▸ What is required:
Take each line of the data that contains the string "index" and copy it.

:: Recorded data

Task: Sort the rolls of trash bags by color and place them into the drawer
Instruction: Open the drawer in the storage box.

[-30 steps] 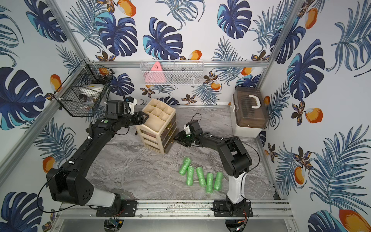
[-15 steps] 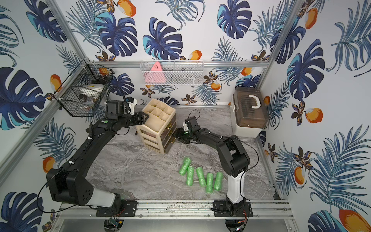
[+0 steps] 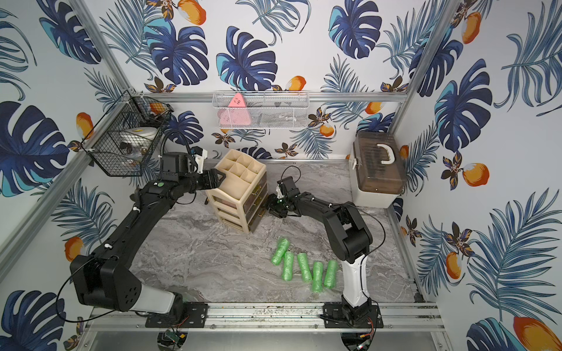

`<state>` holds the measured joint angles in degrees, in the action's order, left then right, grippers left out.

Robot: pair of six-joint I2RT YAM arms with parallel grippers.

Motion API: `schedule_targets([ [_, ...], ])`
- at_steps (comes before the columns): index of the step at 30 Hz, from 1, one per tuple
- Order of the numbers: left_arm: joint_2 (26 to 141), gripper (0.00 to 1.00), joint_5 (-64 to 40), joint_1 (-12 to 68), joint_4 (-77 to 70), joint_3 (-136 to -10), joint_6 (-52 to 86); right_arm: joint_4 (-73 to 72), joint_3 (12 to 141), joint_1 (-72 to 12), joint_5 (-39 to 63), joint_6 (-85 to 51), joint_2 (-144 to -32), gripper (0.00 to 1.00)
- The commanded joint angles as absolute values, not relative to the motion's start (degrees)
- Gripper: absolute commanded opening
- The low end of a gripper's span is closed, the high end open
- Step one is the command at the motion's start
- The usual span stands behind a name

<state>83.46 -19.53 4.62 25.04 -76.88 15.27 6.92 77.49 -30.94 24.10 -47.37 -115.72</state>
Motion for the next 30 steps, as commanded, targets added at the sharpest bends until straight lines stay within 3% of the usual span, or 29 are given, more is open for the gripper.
schedule_targets([
  [1,84.46,0.65,-20.42,5.1,34.68,-76.05,14.02,9.48,77.37,-30.94,22.46,-46.21,-115.84,0.46],
  [12,84.9,0.65,-19.25,5.1,35.66,-77.15,13.8,12.31,73.03,-28.36,22.21,-42.16,-110.74,0.35],
  [30,85.18,0.65,-18.98,5.1,35.74,-77.91,13.99,15.52,66.56,-24.29,22.17,-38.31,-103.27,0.34],
])
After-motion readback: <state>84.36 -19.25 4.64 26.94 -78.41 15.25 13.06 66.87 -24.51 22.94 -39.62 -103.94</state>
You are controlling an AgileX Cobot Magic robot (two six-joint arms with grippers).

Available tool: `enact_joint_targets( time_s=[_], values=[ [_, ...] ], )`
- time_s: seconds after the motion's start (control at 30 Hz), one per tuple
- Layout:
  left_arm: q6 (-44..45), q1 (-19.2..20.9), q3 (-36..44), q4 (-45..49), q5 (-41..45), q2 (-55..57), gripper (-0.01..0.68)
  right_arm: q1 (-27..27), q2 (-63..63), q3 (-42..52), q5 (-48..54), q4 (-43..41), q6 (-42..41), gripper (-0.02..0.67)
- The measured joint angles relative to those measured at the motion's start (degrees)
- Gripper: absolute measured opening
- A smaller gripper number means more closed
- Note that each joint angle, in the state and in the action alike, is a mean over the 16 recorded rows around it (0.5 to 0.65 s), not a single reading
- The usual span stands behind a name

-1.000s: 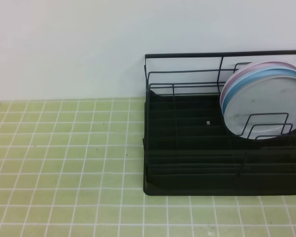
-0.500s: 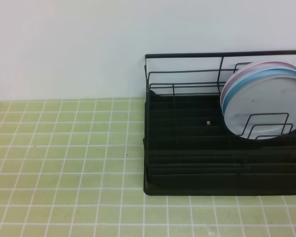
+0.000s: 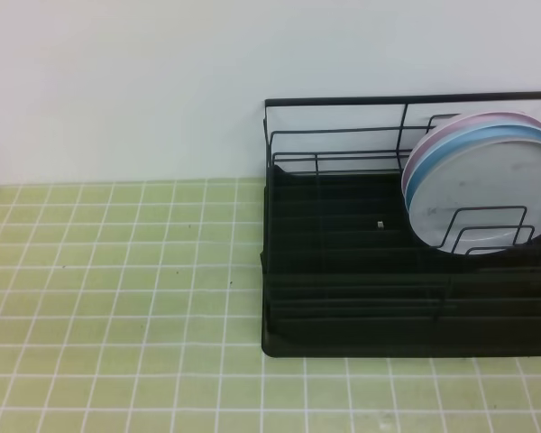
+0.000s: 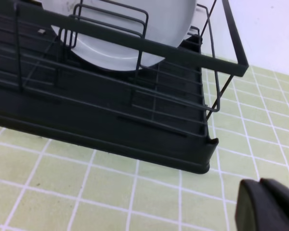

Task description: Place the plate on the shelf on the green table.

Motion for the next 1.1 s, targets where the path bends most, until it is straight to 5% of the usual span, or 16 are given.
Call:
enact_joint_targets(
  time_s=[0.43,1.1],
  values=[
    [-4.4,7.0,13.2,-11.8,-23.2,0.0,-0.002,0.0,0.0,0.0,0.0,0.0,0.0,-0.004],
    [-9.5,13.3,23.2,-9.3,-18.7,-8.1,-0.002,0.0,0.0,0.0,0.0,0.0,0.1,-0.004]
  ],
)
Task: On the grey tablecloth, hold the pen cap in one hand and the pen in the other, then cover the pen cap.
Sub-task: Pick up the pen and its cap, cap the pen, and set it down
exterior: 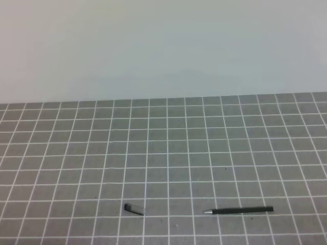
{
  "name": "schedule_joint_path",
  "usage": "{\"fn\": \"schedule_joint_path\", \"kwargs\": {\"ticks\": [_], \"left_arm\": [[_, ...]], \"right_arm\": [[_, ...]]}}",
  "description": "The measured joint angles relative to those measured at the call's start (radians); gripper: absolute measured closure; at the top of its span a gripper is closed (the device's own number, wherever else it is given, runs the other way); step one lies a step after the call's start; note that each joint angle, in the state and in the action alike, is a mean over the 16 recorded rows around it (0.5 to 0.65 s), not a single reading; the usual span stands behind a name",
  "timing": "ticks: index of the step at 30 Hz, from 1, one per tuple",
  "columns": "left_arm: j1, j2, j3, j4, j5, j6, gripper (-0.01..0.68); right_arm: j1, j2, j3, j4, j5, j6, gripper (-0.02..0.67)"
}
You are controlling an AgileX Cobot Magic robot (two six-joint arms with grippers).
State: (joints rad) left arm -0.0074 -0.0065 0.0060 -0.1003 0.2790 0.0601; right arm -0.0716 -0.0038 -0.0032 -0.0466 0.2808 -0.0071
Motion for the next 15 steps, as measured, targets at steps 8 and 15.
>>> {"fn": "schedule_joint_path", "kwargs": {"ticks": [8,15], "left_arm": [[0.0,0.002,-0.003,0.001,-0.156,0.0,0.673],[0.0,0.003,-0.005,0.002,-0.42,0.0,0.673]], "right_arm": [[0.0,0.0,0.001,0.005,-0.065,0.0,0.645],[0.0,0.001,0.003,0.01,-0.234,0.0,0.645]]}}
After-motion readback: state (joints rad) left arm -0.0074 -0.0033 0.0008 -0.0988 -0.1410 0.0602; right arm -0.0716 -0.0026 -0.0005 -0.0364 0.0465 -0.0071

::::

▸ Written solution:
- at_steps (comes before the columns): index of the step at 30 Hz, from 1, one per tuple
  "timing": "ticks: index of the step at 30 Hz, from 1, one per tuple",

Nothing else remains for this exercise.